[Spambayes] Ideas for an MSc project please...

Ryan Malayter rmalayter at bai.org
Wed Feb 4 17:28:48 EST 2004

[Skip Montanaro]
>>1) using Bayesian-like statistics to evaluate code 
>>   for virus-like behavior. 
> SpamBayes actually already does a pretty good job of this, 
> assuming viruses get that far within your email infrastructure.

Spambayes evaluates the e-mail messages that viruses send, not the viral
code itself.
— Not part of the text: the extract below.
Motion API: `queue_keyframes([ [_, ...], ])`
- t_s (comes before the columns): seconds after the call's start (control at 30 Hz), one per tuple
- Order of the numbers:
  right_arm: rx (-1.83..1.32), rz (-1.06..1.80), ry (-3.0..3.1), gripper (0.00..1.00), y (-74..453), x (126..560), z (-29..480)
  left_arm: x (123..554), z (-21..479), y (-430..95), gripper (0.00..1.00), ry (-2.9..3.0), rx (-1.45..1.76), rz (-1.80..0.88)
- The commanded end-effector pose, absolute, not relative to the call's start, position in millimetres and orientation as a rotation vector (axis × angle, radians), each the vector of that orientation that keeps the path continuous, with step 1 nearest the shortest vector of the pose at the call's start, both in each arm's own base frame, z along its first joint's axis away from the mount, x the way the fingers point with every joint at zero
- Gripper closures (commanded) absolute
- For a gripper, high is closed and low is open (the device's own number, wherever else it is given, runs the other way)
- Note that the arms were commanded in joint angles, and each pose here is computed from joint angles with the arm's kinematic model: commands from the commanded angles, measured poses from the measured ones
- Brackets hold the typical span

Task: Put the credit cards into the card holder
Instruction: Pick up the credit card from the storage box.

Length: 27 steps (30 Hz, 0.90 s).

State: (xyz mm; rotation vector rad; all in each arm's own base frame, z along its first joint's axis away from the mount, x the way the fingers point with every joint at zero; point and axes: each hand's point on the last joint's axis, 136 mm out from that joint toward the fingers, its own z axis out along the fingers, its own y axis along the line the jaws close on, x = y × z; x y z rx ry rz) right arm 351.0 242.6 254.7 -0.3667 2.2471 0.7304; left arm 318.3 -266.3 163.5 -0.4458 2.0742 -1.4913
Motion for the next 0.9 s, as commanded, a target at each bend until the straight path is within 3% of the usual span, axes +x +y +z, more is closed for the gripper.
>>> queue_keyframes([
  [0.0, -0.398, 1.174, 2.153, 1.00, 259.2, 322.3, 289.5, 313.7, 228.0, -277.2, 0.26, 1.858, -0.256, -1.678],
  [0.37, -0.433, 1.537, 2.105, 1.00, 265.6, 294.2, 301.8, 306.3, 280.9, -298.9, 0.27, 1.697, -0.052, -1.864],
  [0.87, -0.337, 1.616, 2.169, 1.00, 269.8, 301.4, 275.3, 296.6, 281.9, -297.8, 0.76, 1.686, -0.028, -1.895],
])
I was thinking about going further down, into the innards
of the actual binary (or script) code of the virus. Parsing would be a
challenge, of course, and probably language and platform dependent. But
most viral code has random IP address generators, SMTP engines, backdoor
programs, etc., so they must look fairly similar at some level. Even if
it's at the assembler level. Scripting languages would be much easier to
parse than assembler, of course. Bayesian analysis might help identify
such code.

Incidentally, we had about 2% of our users get tagged by MyDoom, even
though we block all executable attachments at the gateway. Apparently,
the rules in our AV software that apply to blocking file extensions do
not apply inside ZIP files, even though the product scans for viruses
inside ZIP files. We're started blocking all ZIPs as soon as we heard
about MyDoom, but a few people actually opened the ZIP and the EXE
inside despite all our efforts at education. We're now quarantining all
ZIPs and screening them by hand while we test an update from the AV
vendor. Argh.

Anyway, a system which could accurately evaluate the binary code for
characteristics might have caught MyDoom in this instance, seeing the
characteristics of an SMTP engine, registry edits to the RUN keys, etc.
The current "heuristic" scanners in most AV products suck, and never
detect anything that has no virus signature in my experience.

Parsing "polymorphic" and encrypted viruses might be more difficult, but
presumably there's a body of knowledge about this out there somewhere
(AV vendors do it already for cleaning).